Через пару недель, когда она вышла на улицу после рабочего дня, он сидел на другой лавочке, уже лицом к их двери, и смотрел на неё. Она остановилась на секунду, потом отвернулась и пошла к остановке автобуса. В автобусе он стоял недалеко от неё и вышел вместе с ней. Пройдя немного рядом, сказал:

– Я только провожу, не бойтесь.

Она остановилась:

– Что вы всё время меня успокаиваете, а? Чего я должна бояться? Вы что, Гудвин, великий и ужасный? – видела, что он немного растерялся.

– Да нет, это я так, наоборот, говорю, чтобы вы не боялись ничего…

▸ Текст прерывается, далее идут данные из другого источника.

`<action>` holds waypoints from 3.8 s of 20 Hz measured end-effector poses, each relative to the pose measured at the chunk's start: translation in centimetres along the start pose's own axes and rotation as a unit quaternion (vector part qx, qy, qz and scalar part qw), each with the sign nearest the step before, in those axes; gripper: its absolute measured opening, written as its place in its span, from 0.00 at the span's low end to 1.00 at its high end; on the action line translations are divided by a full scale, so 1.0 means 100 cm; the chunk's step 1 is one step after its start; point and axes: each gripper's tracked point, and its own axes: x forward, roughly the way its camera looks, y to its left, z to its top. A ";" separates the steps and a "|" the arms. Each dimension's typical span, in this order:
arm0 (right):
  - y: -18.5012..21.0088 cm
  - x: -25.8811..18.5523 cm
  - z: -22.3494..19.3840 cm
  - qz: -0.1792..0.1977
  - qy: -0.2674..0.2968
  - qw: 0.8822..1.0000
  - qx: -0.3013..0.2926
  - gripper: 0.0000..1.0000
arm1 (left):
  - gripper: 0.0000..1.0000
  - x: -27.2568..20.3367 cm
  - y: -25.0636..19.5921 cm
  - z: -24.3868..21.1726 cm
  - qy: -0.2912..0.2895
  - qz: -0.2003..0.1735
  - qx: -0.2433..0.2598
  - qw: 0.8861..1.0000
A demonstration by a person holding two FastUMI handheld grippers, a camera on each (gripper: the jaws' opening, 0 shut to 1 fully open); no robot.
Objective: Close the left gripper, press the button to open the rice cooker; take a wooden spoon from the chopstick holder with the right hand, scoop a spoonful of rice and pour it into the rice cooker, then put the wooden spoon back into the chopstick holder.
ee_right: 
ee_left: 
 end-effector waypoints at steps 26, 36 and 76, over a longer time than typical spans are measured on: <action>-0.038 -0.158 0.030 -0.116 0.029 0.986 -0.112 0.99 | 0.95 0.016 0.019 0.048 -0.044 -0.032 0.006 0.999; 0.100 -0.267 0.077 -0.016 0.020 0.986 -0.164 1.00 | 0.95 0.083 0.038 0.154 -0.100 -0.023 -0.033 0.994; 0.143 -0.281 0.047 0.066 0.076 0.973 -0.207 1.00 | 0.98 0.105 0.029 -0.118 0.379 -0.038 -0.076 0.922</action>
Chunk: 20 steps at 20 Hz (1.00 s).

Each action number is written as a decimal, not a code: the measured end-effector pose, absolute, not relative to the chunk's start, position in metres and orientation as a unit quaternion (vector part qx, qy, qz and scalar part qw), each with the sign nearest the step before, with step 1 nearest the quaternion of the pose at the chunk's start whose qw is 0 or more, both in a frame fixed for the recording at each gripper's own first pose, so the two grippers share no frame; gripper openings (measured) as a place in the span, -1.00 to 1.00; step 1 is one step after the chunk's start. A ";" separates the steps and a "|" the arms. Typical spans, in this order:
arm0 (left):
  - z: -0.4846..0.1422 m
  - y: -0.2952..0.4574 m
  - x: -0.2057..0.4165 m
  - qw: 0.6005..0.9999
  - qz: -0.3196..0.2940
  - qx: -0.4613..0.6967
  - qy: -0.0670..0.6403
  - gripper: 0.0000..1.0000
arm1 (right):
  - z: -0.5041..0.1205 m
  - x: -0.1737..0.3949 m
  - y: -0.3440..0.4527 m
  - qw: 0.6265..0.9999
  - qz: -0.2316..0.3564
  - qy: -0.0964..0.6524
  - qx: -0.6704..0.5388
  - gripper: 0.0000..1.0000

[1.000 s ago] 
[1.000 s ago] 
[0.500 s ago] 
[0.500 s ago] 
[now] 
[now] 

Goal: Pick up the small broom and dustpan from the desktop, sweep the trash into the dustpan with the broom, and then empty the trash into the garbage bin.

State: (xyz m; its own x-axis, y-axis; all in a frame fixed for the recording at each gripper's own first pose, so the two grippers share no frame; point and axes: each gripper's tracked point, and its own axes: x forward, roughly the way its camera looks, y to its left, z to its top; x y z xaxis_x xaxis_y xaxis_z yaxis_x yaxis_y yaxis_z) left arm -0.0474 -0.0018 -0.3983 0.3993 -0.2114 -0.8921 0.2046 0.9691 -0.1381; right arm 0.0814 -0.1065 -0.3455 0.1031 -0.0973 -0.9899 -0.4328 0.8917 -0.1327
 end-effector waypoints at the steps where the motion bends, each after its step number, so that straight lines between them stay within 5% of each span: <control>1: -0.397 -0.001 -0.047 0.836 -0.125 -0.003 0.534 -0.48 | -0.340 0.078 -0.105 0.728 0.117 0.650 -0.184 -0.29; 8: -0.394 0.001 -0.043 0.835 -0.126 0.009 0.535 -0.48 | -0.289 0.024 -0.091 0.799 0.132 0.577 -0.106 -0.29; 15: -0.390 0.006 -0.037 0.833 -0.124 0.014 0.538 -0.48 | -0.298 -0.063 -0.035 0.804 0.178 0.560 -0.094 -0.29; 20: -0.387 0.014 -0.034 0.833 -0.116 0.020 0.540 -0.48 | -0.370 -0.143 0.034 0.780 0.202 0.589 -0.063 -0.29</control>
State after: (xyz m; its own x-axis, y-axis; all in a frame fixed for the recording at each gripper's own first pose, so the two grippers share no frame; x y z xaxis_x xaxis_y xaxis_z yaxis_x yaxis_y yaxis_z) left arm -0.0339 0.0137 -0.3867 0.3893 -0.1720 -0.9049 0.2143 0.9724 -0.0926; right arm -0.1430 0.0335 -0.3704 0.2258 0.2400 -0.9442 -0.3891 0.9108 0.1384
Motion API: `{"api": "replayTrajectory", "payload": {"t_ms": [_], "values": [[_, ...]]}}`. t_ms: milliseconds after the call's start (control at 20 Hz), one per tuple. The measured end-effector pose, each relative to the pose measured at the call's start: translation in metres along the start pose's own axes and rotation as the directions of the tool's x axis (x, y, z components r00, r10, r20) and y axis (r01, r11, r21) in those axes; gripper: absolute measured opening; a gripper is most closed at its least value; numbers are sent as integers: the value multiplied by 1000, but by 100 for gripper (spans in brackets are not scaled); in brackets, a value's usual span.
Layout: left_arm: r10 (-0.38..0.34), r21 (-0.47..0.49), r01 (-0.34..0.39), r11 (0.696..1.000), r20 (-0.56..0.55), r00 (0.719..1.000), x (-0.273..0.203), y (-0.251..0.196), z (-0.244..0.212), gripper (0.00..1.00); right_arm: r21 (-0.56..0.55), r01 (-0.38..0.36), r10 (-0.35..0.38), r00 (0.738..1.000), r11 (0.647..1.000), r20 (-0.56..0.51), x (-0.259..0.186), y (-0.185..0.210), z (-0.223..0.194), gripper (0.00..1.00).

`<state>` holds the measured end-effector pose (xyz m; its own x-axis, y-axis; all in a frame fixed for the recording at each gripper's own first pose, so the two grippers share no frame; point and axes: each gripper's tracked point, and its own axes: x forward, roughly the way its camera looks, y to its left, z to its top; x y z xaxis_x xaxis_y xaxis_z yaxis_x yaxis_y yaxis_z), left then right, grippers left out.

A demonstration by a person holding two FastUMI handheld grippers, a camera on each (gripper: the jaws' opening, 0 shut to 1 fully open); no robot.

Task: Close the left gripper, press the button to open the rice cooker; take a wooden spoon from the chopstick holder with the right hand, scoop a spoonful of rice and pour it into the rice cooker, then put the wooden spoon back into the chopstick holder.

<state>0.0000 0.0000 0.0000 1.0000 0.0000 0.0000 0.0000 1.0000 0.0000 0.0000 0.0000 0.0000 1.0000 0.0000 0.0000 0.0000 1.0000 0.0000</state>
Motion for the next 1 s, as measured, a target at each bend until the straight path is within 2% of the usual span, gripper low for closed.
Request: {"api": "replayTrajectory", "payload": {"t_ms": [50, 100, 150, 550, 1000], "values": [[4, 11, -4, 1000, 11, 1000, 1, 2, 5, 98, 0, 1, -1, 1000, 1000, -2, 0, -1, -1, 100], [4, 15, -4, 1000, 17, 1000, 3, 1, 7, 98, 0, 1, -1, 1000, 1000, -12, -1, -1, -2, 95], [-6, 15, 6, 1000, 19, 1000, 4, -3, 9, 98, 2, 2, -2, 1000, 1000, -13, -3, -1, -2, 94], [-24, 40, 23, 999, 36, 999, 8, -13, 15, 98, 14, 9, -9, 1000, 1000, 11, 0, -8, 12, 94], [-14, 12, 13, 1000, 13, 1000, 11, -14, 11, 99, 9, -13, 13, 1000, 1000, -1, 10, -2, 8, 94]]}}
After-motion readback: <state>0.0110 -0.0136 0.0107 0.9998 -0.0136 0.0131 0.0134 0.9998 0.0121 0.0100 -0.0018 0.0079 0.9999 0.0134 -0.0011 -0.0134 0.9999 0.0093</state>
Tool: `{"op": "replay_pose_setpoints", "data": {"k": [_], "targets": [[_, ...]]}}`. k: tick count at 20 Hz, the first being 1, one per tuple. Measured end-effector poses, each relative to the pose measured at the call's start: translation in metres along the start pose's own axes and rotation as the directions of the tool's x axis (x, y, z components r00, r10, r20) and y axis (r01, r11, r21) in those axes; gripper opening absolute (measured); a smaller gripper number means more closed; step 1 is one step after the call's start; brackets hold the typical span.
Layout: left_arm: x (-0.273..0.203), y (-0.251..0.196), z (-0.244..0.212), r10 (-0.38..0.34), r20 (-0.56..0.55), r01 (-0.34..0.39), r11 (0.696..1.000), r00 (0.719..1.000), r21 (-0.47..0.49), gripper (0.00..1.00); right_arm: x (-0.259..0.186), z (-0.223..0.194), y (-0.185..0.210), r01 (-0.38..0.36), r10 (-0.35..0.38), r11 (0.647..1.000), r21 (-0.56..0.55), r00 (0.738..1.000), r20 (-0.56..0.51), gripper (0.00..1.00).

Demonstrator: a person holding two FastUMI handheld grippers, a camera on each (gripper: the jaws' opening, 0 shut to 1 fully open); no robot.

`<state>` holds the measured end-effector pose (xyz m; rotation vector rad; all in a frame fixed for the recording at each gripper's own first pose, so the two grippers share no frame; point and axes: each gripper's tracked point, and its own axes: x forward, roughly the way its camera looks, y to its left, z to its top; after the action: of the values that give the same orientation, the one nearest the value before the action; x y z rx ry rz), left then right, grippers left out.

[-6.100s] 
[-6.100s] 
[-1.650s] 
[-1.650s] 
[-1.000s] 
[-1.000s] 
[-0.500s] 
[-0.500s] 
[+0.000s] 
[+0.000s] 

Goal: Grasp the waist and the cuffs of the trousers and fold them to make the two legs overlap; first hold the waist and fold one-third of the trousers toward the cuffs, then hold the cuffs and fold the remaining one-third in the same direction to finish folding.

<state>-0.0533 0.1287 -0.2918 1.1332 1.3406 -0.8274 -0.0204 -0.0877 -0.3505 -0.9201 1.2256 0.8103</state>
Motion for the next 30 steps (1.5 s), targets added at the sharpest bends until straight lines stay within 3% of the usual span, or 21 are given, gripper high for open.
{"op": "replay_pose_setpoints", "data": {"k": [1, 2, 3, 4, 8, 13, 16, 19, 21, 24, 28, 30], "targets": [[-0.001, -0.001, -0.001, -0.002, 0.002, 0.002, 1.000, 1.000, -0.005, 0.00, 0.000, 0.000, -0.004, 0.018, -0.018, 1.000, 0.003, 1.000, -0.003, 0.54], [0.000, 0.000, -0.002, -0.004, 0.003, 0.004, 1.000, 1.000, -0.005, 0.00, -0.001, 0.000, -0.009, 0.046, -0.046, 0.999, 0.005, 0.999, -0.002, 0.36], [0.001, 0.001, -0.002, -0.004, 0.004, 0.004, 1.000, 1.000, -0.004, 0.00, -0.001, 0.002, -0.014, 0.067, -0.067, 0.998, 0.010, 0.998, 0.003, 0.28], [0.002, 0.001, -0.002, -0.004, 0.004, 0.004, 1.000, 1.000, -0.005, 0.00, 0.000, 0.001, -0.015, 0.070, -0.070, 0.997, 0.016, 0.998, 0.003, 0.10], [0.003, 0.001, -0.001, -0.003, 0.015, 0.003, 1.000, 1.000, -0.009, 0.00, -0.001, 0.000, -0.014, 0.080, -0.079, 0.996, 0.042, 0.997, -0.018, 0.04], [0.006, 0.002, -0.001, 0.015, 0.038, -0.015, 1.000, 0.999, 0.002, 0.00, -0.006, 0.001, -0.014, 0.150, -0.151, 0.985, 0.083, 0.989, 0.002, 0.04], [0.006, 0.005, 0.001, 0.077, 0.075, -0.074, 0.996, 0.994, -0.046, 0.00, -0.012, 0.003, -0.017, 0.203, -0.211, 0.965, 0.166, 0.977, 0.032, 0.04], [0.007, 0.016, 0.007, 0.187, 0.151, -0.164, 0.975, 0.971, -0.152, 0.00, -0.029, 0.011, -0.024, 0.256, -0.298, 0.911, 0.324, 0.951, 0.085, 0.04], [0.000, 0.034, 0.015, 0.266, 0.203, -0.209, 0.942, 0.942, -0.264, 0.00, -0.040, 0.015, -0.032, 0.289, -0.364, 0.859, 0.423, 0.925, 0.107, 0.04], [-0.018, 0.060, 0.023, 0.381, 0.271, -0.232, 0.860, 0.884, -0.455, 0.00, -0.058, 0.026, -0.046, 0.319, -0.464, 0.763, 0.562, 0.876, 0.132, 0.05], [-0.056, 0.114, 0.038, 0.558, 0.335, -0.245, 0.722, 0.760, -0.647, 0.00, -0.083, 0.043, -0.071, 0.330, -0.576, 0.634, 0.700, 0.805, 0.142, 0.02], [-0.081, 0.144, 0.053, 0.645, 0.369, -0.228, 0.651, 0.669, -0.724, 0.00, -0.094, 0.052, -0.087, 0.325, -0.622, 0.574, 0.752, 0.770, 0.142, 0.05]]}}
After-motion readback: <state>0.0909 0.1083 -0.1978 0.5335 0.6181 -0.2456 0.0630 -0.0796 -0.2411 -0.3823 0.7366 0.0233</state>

– Вот опять… ладно, раз так просите, я не буду бояться. Спасибо, что проводили, – сказала, не двигаясь с места.

Он говорил какую-то ерунду, она не отвечала. Просто стояла и молчала. Он понял, замолчал, а потом сказал: «На сегодня всё, аплодисментов не надо, спасибо за внимание», – сошёл с дороги и оперся плечом о дерево, типа «иди, никто тебя не держит, я тут просто отдыхаю». Она шла к дому и чувствовала, как он провожает её глазами. Мать была в Поречье. Совершенно понятно было во что её хотят втянуть, зачем дали деньги и что будет дальше. Откладывать было нельзя. Она включила телевизор и стала делать домашние дела. Окна легко просматривались, поэтому около десяти поставила будильник на четыре тридцать, потушила свет, в полутьме кое-как собрала вещи, немного поспала и с первым утренним поездом уехала в Москву, сделав наконец то, что давно задумывала, но для чего никак не хватало решимости.